Jean-Baptiste Rivoire, journaliste d'investigation, a été condamné mercredi par la cour d'appel de Versailles à verser 142.500 euros à son ancien employeur, Canal+, pour avoir témoigné contre le groupe dans un documentaire, en dépit d'une clause de confidentialité signée.
Rivoire a exprimé sa déception sur son site Off Investigation : "Pour avoir prononcé quelques mots dans un documentaire de RSF, je vais devoir verser 142.500 euros à Canal+." En effet, fin 2021, il avait critiqué les pratiques du groupe et son propriétaire Vincent Bolloré au cours d'une interview avec Reporters sans frontières.
L'ONG a fait part de ses préoccupations, déclarant que cette décision "crée un dangereux précédent" pour la profession. "En mettant la réputation d'une entreprise au-dessus de la liberté d'informer, cette affaire constitue un signal alarmant pour tous les journalistes," a déclaré RSF.

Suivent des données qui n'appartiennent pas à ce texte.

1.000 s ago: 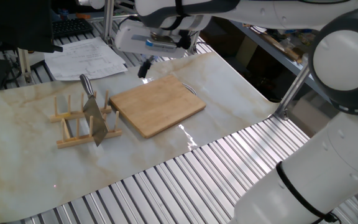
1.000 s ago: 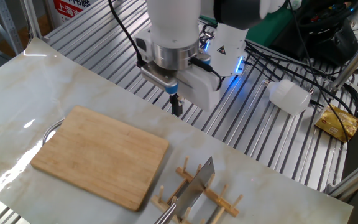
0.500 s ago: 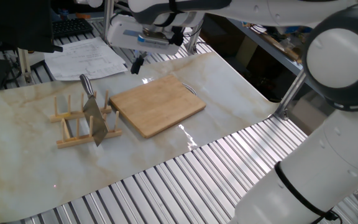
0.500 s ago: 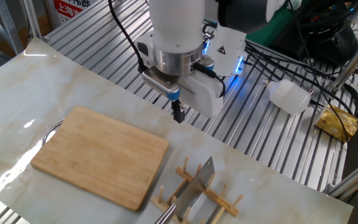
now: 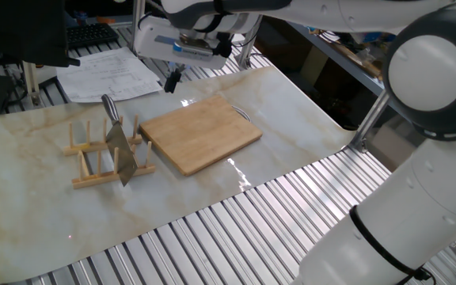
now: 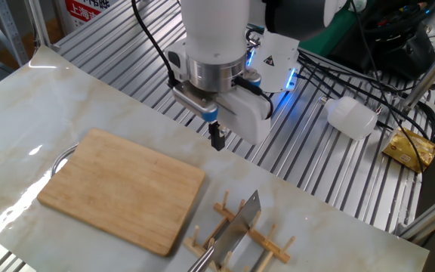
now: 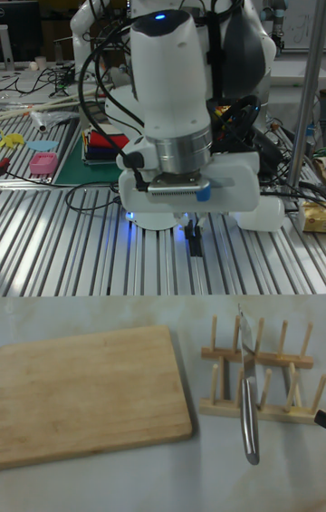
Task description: Put the knife on the cutting board
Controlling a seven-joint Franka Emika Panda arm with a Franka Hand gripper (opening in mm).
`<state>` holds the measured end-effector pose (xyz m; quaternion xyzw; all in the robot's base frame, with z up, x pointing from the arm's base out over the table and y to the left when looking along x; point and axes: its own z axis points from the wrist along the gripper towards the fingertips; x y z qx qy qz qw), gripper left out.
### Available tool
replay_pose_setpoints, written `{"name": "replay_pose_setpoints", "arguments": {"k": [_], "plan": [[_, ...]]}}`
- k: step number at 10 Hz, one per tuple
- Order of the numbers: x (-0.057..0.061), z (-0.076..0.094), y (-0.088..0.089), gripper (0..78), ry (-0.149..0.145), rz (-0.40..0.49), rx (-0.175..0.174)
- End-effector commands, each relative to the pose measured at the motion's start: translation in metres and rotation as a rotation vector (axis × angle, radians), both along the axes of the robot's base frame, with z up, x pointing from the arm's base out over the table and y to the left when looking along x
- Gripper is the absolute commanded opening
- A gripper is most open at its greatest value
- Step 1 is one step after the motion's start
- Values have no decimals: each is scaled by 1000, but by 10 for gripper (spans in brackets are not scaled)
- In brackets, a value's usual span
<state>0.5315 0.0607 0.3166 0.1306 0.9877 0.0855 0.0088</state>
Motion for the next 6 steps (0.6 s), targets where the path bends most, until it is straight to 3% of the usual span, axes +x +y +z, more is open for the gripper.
{"name": "replay_pose_setpoints", "arguments": {"k": [1,2,6], "plan": [[0,1,0,0,-3,-28,37],[0,1,0,0,-3,-27,59],[1,0,1,0,10,-22,49]]}}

La cour a jugé que le délai entre la signature de la clause et les propos de Rivoire était trop court pour être considéré comme raisonnable. Elle a aussi noté que le dénigrement reproché au journaliste s'inscrit dans un contexte social plus large, particulièrement accentué depuis la suppression de l'émission emblématique Les Guignols de l'info.

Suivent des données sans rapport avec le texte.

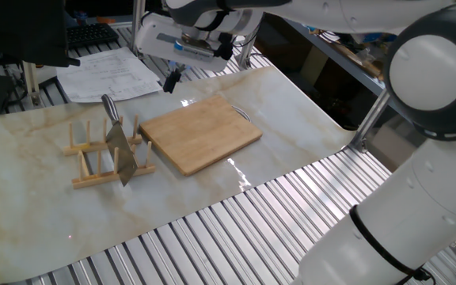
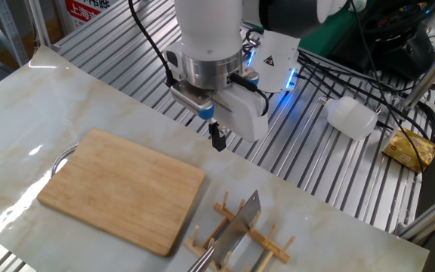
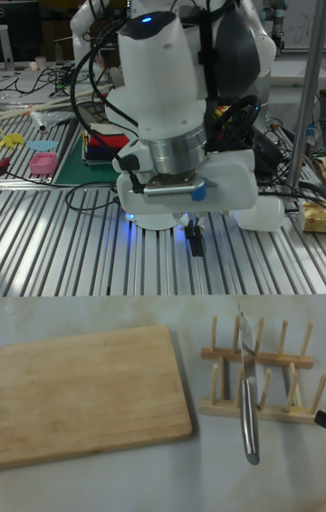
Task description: Put the knife on the cutting board
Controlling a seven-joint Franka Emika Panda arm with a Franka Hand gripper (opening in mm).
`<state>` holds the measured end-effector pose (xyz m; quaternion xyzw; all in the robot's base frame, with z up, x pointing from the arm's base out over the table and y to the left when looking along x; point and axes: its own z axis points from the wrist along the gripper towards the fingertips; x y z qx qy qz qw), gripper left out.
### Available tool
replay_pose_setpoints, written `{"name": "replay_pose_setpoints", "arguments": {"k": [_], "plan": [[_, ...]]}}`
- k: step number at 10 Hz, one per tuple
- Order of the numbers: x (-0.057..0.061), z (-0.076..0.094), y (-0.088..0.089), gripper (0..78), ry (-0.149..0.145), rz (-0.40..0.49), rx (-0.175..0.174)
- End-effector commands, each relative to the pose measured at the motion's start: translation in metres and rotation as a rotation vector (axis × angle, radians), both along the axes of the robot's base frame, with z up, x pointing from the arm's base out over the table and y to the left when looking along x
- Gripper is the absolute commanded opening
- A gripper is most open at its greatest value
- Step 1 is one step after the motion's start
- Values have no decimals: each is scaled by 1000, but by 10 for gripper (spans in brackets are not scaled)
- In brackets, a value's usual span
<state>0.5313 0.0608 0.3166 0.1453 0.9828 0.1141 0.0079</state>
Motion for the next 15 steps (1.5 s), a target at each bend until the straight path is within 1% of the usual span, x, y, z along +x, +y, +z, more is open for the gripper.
{"name": "replay_pose_setpoints", "arguments": {"k": [1,2,4,6,7,9,10,11,12,15], "plan": [[3,-4,4,0,11,4,-9],[8,-15,11,0,5,4,-10],[16,-30,20,0,5,6,-11],[21,-44,27,0,-4,36,-24],[23,-50,30,0,-6,48,-33],[27,-61,34,0,-6,58,-31],[29,-72,37,0,-11,62,-32],[30,-73,37,0,-11,62,-32],[32,-87,42,0,-19,63,-31],[33,-103,52,0,-27,64,-31]]}}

Lors d'une première audience, Rivoire avait été condamné à une amende plus importante de 151.500 euros par le conseil des prud'hommes de Boulogne-Billancourt. Selon l'avocat de Rivoire, Me Vincent Brengarth, cette décision "ne prend pas en compte l'atteinte à la liberté d'expression" causée par la clause, qualifiée de "bâillon". Il a ajouté que le journaliste envisage de se pourvoir en cassation.
Rivoire a aussi souligné que sa condamnation arrive alors qu'environ 600 professionnels du cinéma, dont de célèbres acteurs tels que Juliette Binoche et Adèle Haenel, ont dénoncé "l'emprise grandissante de l’extrême droite" sur l'industrie cinématographique française, notamment sous l'influence de Bolloré.
En réponse à cette tribune, Maxime Saada, le directeur général de Canal+, a déclaré ne plus vouloir collaborer avec ceux qui l'ont signée, augmentant ainsi la tension entre le groupe et le milieu artistique.